■ **Exercise**
The lines from the start of the data through the line containing "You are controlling" are to be reproduced exactly, both ends included.

######

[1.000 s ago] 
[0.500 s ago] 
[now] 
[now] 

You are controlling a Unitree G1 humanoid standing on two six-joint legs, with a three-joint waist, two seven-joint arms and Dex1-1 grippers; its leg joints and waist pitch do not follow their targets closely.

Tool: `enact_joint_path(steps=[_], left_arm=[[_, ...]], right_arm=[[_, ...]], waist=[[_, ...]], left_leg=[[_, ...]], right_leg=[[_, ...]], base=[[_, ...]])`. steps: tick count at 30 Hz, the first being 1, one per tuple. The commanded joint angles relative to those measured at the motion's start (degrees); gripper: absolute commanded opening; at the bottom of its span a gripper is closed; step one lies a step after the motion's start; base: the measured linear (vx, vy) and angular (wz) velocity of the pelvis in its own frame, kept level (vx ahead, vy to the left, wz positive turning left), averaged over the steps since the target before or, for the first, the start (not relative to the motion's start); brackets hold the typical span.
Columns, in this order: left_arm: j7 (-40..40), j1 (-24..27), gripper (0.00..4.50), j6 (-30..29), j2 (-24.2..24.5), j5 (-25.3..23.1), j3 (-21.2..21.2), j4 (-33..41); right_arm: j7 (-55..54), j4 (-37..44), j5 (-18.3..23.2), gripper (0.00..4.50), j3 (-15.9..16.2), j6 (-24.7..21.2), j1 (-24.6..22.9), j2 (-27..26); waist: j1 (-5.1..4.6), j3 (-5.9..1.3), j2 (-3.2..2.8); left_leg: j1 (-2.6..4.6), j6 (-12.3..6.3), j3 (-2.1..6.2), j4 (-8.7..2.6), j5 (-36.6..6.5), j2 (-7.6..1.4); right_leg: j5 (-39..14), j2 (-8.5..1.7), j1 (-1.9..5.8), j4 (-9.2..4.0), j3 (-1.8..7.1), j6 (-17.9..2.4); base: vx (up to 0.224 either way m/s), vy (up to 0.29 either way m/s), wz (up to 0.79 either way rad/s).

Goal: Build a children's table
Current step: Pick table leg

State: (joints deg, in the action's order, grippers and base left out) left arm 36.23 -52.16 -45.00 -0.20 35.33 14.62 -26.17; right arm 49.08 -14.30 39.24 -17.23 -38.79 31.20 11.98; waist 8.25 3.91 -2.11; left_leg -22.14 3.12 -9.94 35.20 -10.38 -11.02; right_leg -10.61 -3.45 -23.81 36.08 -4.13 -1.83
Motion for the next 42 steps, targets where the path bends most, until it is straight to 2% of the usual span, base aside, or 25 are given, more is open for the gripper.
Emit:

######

■ **Solved exercise**
[1.000 s ago] 
[0.500 s ago] 
[now] 
[now] 

You are controlling a Unitree G1 humanoid standing on two six-joint legs, with a three-joint waist, two seven-joint arms and Dex1-1 grippers; its leg joints and waist pitch do not follow their targets closely.

The answer requires nothing further.